Online bookseller, Amazon, has got the bibliophiles all a-quiver with excitement with its announcement that the Kindle will be sold internationally from mid-October. For those of you who haven’t heard of it yet, the Kindle is a digital book reading device, rather like the clay tablets of ancient times in size and look but electronic and able to store over a thousand books plus mp3s as well as blogs and digital newspapers and magazines. So far, it’s only been available in the US so this next phase is very exciting for book lovers all over the world.

I use the term “book” loosely, of course. Those book lovers who love physical books will not be excited at all by the Kindle on the basis that it lacks all the tactile qualities they love about “real” books - paper, page turning etc. But those who love the content of books and love the idea of being able to carry a thousand books in their pocket, the Kindle is the next big thing.

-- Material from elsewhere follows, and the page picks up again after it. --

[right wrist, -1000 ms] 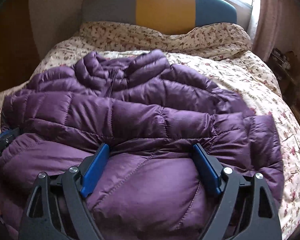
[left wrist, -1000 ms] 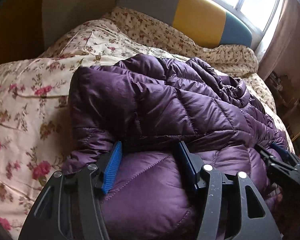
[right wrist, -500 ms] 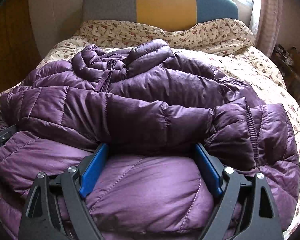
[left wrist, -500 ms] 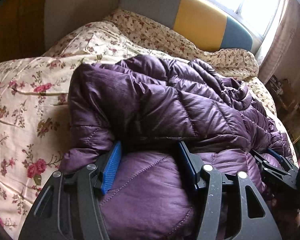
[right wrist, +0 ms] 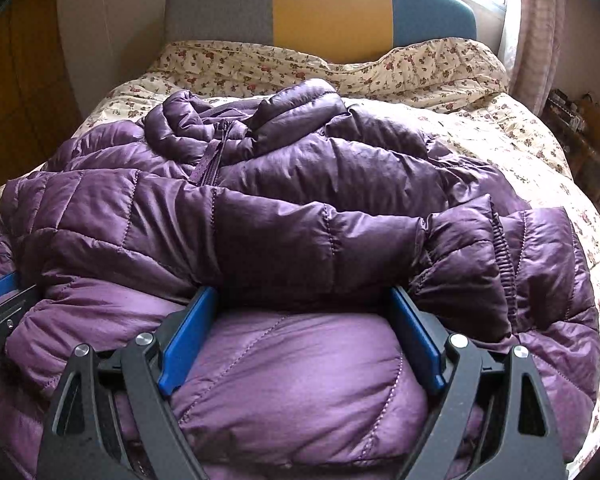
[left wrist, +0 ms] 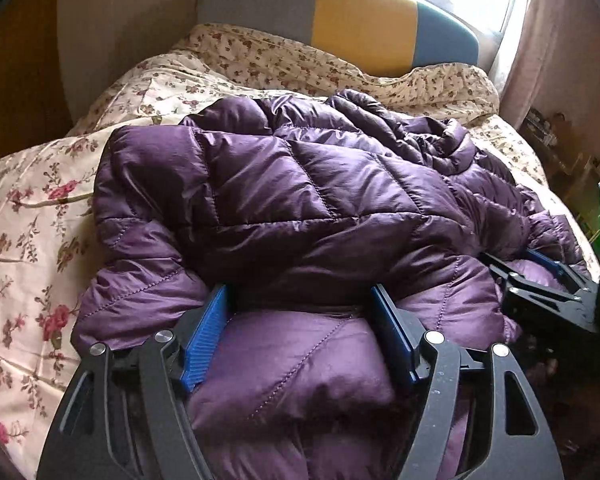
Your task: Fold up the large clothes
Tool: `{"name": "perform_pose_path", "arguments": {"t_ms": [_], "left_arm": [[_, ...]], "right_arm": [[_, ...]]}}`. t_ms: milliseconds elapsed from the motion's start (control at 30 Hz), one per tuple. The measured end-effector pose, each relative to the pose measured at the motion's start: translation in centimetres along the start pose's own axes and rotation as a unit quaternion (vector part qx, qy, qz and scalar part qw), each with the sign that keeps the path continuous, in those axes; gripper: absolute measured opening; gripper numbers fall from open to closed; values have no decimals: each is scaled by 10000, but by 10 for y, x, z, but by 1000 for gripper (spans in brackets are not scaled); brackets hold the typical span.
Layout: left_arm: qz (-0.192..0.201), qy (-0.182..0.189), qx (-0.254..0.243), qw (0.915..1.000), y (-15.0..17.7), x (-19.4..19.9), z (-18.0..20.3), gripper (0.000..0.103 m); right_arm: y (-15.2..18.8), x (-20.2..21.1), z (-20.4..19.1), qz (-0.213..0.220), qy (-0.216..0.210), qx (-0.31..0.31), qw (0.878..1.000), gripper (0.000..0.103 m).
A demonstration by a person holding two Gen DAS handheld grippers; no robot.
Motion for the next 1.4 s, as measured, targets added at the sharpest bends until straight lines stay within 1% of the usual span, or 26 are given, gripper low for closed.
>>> {"name": "perform_pose_path", "arguments": {"t_ms": [33,200,300,367,400,467,533,600,667,767,1000,1167,1400], "left_arm": [[-16,-39,-34,10000,0,-2,0,71],[-11,-5,48,10000,-3,3,0,71],[212,-64,267,9994,-3,32,6,71],[397,-67,217,9990,-1,54,15,71],[566,-74,122,9983,0,72,22,72],[739,-131,13,9972,3,93,29,76],[923,-92,-16,9957,8,118,35,77],[986,-149,-36,9950,14,132,38,77],[1025,-117,-49,9946,17,142,40,77],[1085,-150,-54,9940,27,158,44,77],[1016,-131,4,9947,59,178,47,77],[905,-147,84,9958,88,186,44,77],[691,-240,140,9972,124,194,32,77]], "right_arm": [[0,0,0,-2,1,0,10000,86],[-2,0,2,-8,-21,-15,10000,86],[-5,1,4,-56,5,-1,10000,88],[-9,4,5,-86,48,46,9999,92],[-10,6,6,-111,46,54,9999,94],[-11,12,10,-192,-5,20,9998,100],[-12,23,15,-205,-73,-45,9998,101],[-9,33,18,-193,-123,-53,9997,101],[-5,43,20,-186,-126,-14,9997,101],[9,57,27,-221,-145,46,9996,101],[48,82,50,-424,-116,196,9988,101],[80,97,76,-606,-25,320,9976,101],[123,118,111,-755,74,435,9962,101]]}}
Point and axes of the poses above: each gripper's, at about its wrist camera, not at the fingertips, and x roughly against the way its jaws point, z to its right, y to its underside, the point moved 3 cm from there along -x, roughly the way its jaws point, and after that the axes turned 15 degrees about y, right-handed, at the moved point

I fall into the latter group for various reasons:

  • I’m lazy and feeble and I like the idea of holding one compact tablet that I can read lying down as well as sitting up.
  • I like the idea of being able to carry a range of books around with me but without the weight of the physical books to give me backache and arm ache.
  • I like the idea of the text-to-speech facility so that I can load the full text of a book and have it read to me while I sit on the bus. The digital voice might be quite irritating, however - so it will all depend on how life-like it sounds

However, I’m not going to jump in with my credit card immediately as I have some reservations:

  • I believe the Kindle ties you to buying all your ebooks from Amazon, in a Kindle-specific format. What happens when my Kindle dies - as inevitably it will, like all electronic devices? I guess I’ll have to shell out for another one - we’ll all start having to think of books like music: but with mp3s or CDS, I can buy my player from any supplier, not just the one company. With the Kindle, am I now stuck forever having to buy it from Amazon?
  • I still need to be convinced by the screen quality and how quickly it refreshes when you turn the page - I had a look at the Sony Reader and what put me off is that the screen turns black for a second before it opens onto the next page: ugh.
  • It’s a pretty steep price at US$279.
  • I remain to be convinced about it’s usefulness outside the US. At the moment, a huge number of e-books from other ebook sites which are available to US buyers are not available to non-US customers due to geographical rights restrictions. Also, if you look at US Audible.com compared to UK Audible.co.uk, the number of audiobooks available in the UK is a lot less than those available in the US - and in particular, major latest releases in the US are glaringly missing from the UK list. I haven’t been able to find anything definitive on the Amazon.com site that gives me any clarity either way about geographical rights restrictions - can anyone help me with this question?

Speaking of geographical rights restrictions, the Kindle will not be available in some countries, including Malaysia - see the list of no-Kindle countries. So my litblogger, book loving friends there are still stuck with the tree-pulp versions of books - although Amazon did reply to blogger Sharon Bakar’s email query to them to say that maybe, perhaps, sometime in the future, the Kindle might become available there…

What about you? Are you going to get a Kindle? Or are you a hard and fast paperbook person?

Photo: thanks to jink (Derek) on Flickr.com (CCL)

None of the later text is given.